Our baseline was established in 2019, at which point we measured our energy usage, carbon generation, and several other key performance indicators (KPIs) against which we measure our environmental performance. This report discusses our progress against our overarching targets on an annual basis for the foreseeable future.
In 2024, we continued to enhance our energy and emissions data processes to improve data quality and more accurately track our performance over time. Notably, we rolled out a new company-wide commuting survey and created an embodied carbon calculator for MEP systems and services. Recognising that our environmental impact extends beyond fuel and energy-related emissions, we are currently expanding our Scope 3 coverage to include all relevant reporting categories from our value chain. The expanded Scope 3 inventory will be included in our 2025 reporting.
RED is committed to accurately assessing and reporting our environmental footprint across all global offices. By tracking key impact areas such as utility consumption, business travel, commuting, remote work, and water usage, we ensure a comprehensive understanding of our sustainability performance. Establishing a clear baseline, as we did in 2019, allows us to set measurable targets and monitor progress over time.
Integrating environmental performance into our strategic planning not only reduces risk and operational costs but also supports compliance with ISO 14001 and ISO 50001 standards. As part of ENGIE Global’s reporting framework under Tractebel, RED remains committed to transparent environmental stewardship and continuous improvement.
The Performance Dashboard provides a comprehensive overview of CO2 emissions trends from 2019 to 2024, highlighting key shifts in workplace energy use, commuting patterns, and sustainability efforts. The data shows a sharp decline in emissions during 2020 and 2021, corresponding with the rise in remote working. However, from 2022 onwards, emissions climbed again, peaking in 2023 due to an increase in commuting-related CO2 output. The 2024 figures reflect a notable decrease in total emissions, mainly due to a reduction in commuting-related emissions. This decrease is attributed to previous over reporting in certain regions caused by outliers (errors) in survey data.
Carbon emissions on an office-by-office basis, as shown in Figure 3, confirm that commuting and business travel remain RED's two largest consumption categories across all sites. These areas continue to be the focus of corrective actions, underscoring the importance of the dashboard as an essential tool for monitoring environmental impact and informing future sustainability strategies.

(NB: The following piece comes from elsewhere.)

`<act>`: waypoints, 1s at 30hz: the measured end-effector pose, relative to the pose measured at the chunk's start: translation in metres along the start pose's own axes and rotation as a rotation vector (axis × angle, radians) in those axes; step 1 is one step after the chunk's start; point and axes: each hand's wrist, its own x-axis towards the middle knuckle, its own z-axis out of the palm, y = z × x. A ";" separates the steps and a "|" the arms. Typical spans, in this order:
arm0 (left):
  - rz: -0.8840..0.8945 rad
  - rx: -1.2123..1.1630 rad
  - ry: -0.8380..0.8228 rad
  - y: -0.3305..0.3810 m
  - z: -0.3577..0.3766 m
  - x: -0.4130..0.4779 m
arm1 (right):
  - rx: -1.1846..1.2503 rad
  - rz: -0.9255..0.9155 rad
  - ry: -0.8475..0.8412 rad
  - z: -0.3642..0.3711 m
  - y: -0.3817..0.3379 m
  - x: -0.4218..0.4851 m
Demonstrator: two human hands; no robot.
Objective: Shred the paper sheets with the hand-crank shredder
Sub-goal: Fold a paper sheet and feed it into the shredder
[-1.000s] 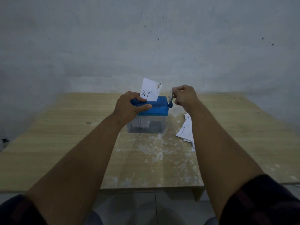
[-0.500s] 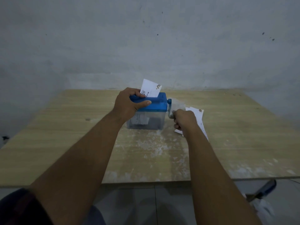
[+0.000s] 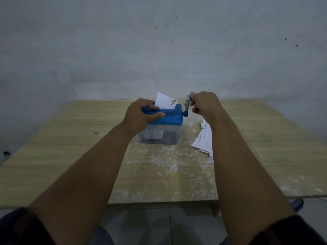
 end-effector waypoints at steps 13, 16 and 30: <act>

Figure 1: Carbon emission by category (2019-2024), in percentage of Tonnes CO2 equivalent
Figure 2: Annual carbon emissions from 2019 to 2024, with and without normalisation, along with a projected estimate based on an increase in the number of employees equal to half of the target full-time employee vacancies for 2025.
Figure 3: Carbon emission per RED office in 2024, including normalisation per employee.
In 2023, RED predicted a slight reduction in our gross carbon footprint for 2024, based on the stabilisation of carbon factors globally. This would influence the electrical grids our offices depend on and, to a lesser extent, the carbon footprint of certain transportation methods used for commuting. We also expected our commuting and business travel to remain consistent with 2023 levels.
Our prediction regarding carbon emissions from travel proved accurate, and this year we have observed a reduction in our emissions. This change was also influenced by the implementation of a more stringent quality assurance process, which involved removing outliers from the travel data collected through surveys, leading to more accurate reporting.
From 2019 to 2023 at RED, our efforts align to a singular mission: to ‘Make Sustainability Happen Today’. Since 2023 and up to the issue of this report, our constant review and improvement of our goals have led to this statement being challenged and updated to better match the realities of the environments we operate and or performance. The RED Sustainability team continue to work with RED colleagues to achieve our sustainability goals and measure progress against our baseline. However, we acknowledge that RED are a net positive carbon contributor to our parent company, Tractebel, who offset those emissions to achieve the Group’s sustainability goals on an annual basis. This means we cannot state with certainty that we ‘Make Sustainability Happen Today’. Instead, we have clarified our position, aims & goals as below, with future focus being on our ESG Roadmap.
This goal was achieved in 2021 by reducing 21% of our emissions, compared to 2020, and by purchasing both renewable electricity certificates and carbon offset credits for the remaining emissions to become ‘carbon neutral’. Additionally, more offsets were purchased to achieve the ‘negative carbon’ goal.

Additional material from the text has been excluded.